この高原の平均標高は200メートル。たいして高くはありませんが、首都バンコクの標高が0から2メートルしかないため、これでもずいぶん高く感じられます。実際、バンコクから東北方面に向かうと、途中で急な登り坂になります。この坂を越えるとナコーン・ラーチャシーマーであり、ここからイサーンとなるのです。
イサーンはタイの田舎の代名詞になっていますが、ナコーン・ラーチャシーマーは発展しています。道路の整備が進んだおかげでバンコクから車で3時間もあればたどり着けるようになり、開発が一気に進みました。
しかし、本来は歴史のある街です。タイ戦国時代のなごりで市街は壕と城壁で囲まれていて、かなり以前から栄えていたことがしのばれます。街は東の旧市街と西の新市街に分けられていますが、それほど大きな違いはありません。むしろ現在では市街の北に完成したイサーン最大のバスターミナルを中心とするエリアに開発の手が伸び、商業的な発展が続いています。近年は郊外に工業団地が完成し、日系企業も多く入りました。これからさらに人と物流でにぎわうことでしょう。

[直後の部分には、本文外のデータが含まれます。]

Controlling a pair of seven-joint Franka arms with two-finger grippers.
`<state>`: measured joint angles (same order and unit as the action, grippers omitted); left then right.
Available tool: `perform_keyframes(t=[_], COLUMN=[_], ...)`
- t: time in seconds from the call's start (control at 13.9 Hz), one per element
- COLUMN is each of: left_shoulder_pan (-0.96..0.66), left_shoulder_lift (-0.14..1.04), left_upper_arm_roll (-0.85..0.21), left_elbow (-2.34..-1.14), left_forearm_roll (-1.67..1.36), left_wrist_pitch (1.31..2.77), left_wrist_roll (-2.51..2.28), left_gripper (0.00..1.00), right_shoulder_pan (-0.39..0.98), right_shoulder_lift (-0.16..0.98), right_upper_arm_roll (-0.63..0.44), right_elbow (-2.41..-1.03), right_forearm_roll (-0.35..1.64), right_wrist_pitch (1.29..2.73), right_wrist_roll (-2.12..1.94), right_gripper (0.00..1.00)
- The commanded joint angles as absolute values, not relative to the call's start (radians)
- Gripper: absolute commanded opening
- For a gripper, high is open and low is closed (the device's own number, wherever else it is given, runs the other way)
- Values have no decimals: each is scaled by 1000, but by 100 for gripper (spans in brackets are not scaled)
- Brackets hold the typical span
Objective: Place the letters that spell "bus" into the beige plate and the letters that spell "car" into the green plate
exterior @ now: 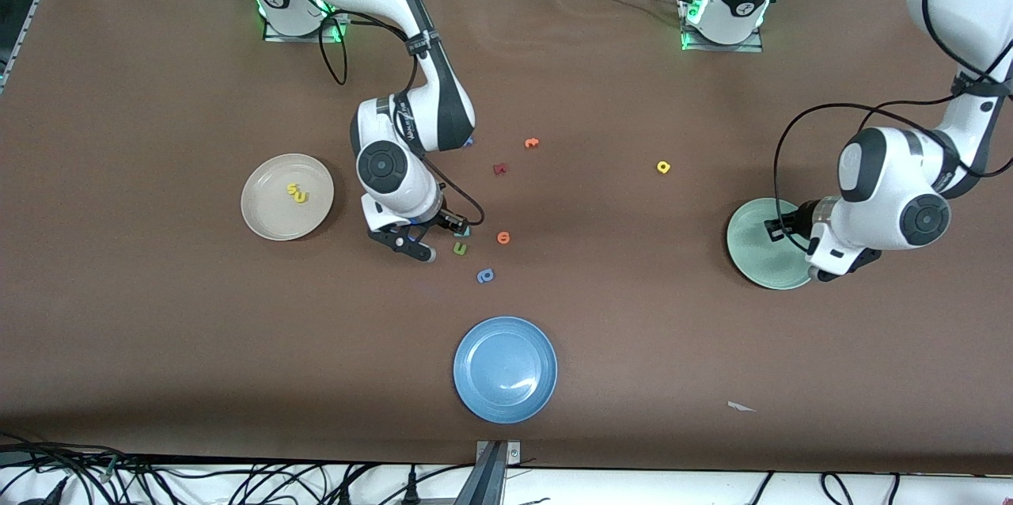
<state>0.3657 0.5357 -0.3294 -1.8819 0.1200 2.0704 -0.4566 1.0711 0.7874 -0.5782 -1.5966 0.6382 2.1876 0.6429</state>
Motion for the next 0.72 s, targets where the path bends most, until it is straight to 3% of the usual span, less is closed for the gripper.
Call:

観光名所はあまりありませんが、この北のコーン・ケーンと肩を並べるイサーンの中心地であり、そのためホテルは無数にあります。バンコクからも気軽に行くことができるので、視察がてらに行ってみてはいかがでしょうか。
●国名: タイ
●都市名: ナコーン・ラーチャシーマー
- 行き方 -
バンコクの北バスターミナルから頻繁にバスが出ている。鉄道はフアラムポーン駅から、こちらも本数は多い。空路もあるが空港は街から遠く離れているので不便。